Recorded information |
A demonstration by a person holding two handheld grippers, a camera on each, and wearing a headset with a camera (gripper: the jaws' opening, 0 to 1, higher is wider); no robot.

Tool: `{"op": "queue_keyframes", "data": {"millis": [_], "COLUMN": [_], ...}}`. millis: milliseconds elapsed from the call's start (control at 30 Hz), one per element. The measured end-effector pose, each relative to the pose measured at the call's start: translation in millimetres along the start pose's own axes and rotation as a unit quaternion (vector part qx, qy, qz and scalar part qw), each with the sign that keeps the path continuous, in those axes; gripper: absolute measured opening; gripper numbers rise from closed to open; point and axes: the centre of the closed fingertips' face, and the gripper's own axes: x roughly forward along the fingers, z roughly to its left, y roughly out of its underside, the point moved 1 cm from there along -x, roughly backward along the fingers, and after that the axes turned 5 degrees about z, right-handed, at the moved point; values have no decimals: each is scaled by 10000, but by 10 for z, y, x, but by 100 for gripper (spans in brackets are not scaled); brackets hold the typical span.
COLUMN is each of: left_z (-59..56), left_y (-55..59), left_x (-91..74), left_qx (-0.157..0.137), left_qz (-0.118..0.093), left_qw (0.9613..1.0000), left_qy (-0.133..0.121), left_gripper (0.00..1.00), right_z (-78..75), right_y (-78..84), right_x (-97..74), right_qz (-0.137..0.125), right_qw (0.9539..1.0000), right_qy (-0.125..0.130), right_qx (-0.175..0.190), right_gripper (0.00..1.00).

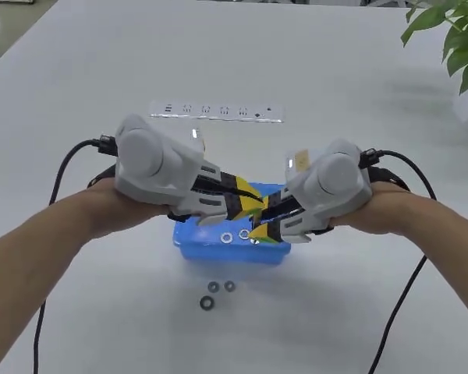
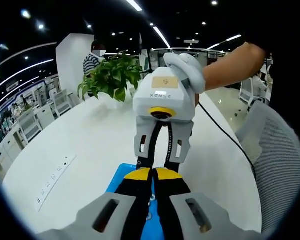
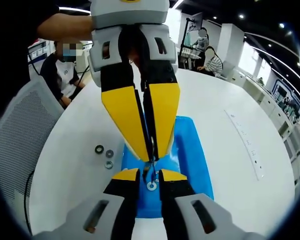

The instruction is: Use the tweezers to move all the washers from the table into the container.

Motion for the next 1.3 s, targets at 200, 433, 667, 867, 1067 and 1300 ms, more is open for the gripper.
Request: {"op": "queue_keyframes", "data": {"millis": [200,433,667,867,1067,1300], "left_z": [0,-36,-74,-110,-138,-179], "left_y": [-43,-93,-147,-184,-201,-206], "left_x": [-59,-132,-219,-294,-374,-463], "left_qx": [0,25,46,68,29,-18], "left_qz": [-18,-15,-27,-31,-21,-17], "left_qw": [10000,10000,9999,9999,9998,9998], "left_qy": [-21,-47,-100,-148,-187,-218], "left_gripper": [5,5,5,5,5,5], "right_z": [9,55,92,138,202,260], "right_y": [-32,-77,-79,-80,-69,-53], "right_x": [-55,-157,-278,-371,-433,-494], "right_qz": [-32,-117,-170,-253,-311,-373], "right_qw": [9999,9994,9982,9964,9946,9923], "right_qy": [65,158,344,512,615,705], "right_qx": [109,299,462,630,771,953], "right_gripper": [22,31,39,45,53,64]}}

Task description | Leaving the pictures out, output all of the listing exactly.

The completed task |
A demonstration by a person holding two handheld grippers, a camera on each, and wearing a headset with a camera (gripper: the jaws' opening, 0 to 1, higher is wider); no robot.

Tool: `{"op": "queue_keyframes", "data": {"millis": [_], "COLUMN": [_], ...}}`. millis: milliseconds elapsed from the call's start (control at 30 Hz), one per element. The measured end-effector pose, each relative to the pose measured at the call's start: translation in millimetres along the start pose's own axes and rotation as a unit quaternion (vector part qx, qy, qz and scalar part qw), each with the sign that keeps the path continuous, in those axes; gripper: absolute measured opening; gripper numbers rise from closed to open; point and axes: the centre of the closed fingertips' face, and the gripper's own axes: x roughly forward along the fingers, z roughly to its left, y roughly out of its underside, the point moved 1 cm from there along -x, roughly backward along the fingers, and after that the axes turned 5 degrees about z, right-handed, at the moved point; values have no decimals: each is scaled by 10000, but by 10 for z, y, x, but by 100 for gripper (spans in brackets are not scaled); brackets hold the typical span.
COLUMN is each of: left_z (-59..56), left_y (-55..59), left_x (-91..74), left_qx (-0.157..0.137), left_qz (-0.118..0.093), left_qw (0.9613..1.0000), left_qy (-0.133..0.121), left_gripper (0.00..1.00), right_z (-78..75), right_y (-78..84), right_x (-97..74), right_qz (-0.137..0.125), right_qw (0.9539..1.0000), right_qy (-0.125..0.130), right_qx (-0.175..0.190), right_gripper (0.00..1.00).


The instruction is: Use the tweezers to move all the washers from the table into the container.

Motion for the next 1.3 s, targets at 200, 433, 667, 867, 1067 and 1300 ms, more is open for the gripper.
Request: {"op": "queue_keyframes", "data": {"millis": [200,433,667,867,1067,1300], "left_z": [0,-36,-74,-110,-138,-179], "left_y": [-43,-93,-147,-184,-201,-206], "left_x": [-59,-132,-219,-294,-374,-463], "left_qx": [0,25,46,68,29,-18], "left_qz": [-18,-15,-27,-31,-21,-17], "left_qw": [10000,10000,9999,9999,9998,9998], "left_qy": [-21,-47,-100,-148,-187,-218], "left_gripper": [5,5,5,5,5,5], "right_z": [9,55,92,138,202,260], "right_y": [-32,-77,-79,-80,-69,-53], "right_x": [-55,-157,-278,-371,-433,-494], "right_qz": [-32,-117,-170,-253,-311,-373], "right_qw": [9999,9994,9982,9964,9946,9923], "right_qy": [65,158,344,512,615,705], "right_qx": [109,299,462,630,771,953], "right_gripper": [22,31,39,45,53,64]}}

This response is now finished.